Copy each line of the records that contains the word "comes".

——————————

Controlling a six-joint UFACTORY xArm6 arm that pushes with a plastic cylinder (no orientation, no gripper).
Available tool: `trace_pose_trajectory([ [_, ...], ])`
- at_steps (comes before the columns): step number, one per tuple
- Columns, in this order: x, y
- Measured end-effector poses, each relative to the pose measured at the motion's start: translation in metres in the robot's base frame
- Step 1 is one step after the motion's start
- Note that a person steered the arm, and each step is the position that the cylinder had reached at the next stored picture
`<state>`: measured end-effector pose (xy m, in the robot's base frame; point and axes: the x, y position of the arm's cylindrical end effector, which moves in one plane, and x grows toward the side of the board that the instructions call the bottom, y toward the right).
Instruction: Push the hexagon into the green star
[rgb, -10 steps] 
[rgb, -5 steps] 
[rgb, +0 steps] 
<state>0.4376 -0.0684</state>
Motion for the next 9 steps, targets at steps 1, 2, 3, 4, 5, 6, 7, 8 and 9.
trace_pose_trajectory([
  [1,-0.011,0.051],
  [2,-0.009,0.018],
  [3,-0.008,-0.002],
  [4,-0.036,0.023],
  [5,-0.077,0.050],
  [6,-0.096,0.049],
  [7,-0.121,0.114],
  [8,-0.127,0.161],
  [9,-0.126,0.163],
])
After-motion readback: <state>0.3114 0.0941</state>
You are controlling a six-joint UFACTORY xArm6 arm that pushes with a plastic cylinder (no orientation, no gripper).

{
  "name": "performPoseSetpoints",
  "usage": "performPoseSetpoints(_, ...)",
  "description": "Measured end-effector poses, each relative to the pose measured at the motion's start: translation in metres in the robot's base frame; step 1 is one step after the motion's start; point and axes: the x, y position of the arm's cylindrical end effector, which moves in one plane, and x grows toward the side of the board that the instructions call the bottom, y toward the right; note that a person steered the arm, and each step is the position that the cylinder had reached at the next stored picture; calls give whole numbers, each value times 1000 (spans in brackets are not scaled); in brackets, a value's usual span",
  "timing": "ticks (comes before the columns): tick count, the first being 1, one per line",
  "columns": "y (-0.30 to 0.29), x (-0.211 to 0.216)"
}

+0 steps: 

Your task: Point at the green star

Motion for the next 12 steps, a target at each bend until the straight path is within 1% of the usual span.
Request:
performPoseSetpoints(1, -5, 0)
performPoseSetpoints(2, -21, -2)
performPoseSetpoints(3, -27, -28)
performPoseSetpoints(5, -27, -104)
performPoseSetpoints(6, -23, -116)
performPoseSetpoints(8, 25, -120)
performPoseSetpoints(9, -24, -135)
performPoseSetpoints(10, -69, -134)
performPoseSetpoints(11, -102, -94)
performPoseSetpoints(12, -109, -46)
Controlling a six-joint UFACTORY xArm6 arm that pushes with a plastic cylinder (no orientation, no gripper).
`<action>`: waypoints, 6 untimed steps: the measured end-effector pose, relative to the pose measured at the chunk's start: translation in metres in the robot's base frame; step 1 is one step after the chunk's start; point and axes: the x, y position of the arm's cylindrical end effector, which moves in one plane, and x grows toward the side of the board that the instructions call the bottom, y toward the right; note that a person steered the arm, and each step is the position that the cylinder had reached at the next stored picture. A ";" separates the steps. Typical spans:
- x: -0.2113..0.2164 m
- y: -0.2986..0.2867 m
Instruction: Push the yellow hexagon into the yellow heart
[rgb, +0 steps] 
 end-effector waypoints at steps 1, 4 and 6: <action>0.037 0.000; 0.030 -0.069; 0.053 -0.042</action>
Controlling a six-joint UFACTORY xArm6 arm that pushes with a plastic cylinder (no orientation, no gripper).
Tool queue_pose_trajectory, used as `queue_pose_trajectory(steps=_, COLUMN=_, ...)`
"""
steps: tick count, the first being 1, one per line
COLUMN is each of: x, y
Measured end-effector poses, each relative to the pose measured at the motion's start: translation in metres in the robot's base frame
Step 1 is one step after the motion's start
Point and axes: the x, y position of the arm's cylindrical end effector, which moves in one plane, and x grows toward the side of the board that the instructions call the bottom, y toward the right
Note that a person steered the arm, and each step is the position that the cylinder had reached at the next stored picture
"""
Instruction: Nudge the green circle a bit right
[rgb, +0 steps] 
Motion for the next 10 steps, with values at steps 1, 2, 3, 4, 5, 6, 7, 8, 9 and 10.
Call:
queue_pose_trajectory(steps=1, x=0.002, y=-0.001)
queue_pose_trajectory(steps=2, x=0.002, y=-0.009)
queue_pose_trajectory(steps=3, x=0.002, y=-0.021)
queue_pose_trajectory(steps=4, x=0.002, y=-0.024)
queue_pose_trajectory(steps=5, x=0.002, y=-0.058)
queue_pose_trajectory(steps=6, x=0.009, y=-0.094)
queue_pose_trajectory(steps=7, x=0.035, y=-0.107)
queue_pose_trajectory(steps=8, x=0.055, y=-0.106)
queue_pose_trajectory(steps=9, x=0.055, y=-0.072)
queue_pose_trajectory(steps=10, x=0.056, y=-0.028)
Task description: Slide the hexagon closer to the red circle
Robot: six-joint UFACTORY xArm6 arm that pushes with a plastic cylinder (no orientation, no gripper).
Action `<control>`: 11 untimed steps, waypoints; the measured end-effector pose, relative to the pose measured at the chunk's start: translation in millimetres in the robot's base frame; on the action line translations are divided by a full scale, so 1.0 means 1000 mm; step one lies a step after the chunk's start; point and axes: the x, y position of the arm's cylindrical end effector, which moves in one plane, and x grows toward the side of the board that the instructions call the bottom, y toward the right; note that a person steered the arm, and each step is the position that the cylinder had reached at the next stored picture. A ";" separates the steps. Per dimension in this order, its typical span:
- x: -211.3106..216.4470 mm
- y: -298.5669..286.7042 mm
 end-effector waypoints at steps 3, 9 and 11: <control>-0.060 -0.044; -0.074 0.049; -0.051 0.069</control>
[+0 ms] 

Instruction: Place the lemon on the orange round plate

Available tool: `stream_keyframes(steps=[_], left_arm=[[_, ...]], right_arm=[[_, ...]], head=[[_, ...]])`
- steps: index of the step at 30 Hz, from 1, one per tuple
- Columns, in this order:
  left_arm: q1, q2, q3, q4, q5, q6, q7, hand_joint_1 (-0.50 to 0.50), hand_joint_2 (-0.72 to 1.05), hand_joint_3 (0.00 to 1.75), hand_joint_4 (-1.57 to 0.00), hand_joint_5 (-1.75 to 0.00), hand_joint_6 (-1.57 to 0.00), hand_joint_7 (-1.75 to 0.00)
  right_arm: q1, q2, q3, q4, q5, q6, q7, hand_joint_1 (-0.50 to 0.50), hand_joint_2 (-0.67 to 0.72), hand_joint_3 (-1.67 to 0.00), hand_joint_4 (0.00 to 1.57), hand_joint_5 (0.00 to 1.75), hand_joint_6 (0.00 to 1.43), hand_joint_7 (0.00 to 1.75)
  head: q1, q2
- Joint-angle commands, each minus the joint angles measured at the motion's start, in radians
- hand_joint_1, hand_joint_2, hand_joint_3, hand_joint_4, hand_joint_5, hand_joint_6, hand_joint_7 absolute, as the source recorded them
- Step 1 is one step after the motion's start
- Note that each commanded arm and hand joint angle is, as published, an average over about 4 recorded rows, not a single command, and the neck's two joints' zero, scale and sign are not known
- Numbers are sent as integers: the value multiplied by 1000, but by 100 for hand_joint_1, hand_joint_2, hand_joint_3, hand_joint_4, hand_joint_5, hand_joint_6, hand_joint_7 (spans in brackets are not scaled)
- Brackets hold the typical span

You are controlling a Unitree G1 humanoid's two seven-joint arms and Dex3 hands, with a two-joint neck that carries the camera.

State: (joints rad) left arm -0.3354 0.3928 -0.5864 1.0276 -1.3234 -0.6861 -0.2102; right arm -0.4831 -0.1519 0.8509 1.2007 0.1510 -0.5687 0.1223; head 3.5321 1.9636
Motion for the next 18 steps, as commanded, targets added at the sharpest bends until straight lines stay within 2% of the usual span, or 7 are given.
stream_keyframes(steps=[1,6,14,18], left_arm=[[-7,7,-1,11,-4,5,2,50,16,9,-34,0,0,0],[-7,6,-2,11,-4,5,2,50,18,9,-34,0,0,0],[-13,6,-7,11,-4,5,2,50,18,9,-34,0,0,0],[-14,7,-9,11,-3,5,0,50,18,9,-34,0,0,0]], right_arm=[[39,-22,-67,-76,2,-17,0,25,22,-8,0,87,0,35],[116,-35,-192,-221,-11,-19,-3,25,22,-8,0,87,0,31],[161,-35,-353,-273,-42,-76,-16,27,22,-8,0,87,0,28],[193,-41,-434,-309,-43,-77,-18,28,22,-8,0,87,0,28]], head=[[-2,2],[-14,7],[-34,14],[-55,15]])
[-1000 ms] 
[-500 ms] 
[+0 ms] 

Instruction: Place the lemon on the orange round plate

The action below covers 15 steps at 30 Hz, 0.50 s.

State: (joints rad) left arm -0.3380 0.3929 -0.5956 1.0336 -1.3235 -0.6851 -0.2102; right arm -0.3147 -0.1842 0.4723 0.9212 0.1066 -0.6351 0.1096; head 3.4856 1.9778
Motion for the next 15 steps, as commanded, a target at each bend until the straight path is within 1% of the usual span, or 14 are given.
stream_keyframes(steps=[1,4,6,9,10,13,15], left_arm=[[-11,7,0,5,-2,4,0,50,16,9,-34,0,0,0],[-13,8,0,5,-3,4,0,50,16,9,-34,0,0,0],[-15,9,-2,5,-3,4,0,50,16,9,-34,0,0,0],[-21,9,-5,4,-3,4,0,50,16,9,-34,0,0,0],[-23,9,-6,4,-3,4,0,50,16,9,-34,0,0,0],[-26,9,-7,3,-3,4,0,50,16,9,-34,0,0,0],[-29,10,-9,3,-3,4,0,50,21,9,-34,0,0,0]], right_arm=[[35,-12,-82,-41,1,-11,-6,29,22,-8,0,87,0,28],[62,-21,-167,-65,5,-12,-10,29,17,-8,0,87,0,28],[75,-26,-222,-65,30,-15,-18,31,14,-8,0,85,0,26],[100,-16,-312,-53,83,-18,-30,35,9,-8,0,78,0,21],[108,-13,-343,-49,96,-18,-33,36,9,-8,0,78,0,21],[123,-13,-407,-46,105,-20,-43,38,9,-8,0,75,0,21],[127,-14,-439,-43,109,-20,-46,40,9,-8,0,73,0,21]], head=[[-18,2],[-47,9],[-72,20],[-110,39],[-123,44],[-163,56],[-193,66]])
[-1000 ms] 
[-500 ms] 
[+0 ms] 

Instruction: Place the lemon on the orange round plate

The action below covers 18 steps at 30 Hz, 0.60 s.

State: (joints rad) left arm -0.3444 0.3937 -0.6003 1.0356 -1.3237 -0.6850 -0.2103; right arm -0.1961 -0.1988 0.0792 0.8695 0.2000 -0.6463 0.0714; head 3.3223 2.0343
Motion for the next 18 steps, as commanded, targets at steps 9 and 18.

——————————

> **Result**:
- at_steps (comes before the columns): step number, one per tuple
  "timing": "ticks (comes before the columns): tick count, the first being 1, one per line",

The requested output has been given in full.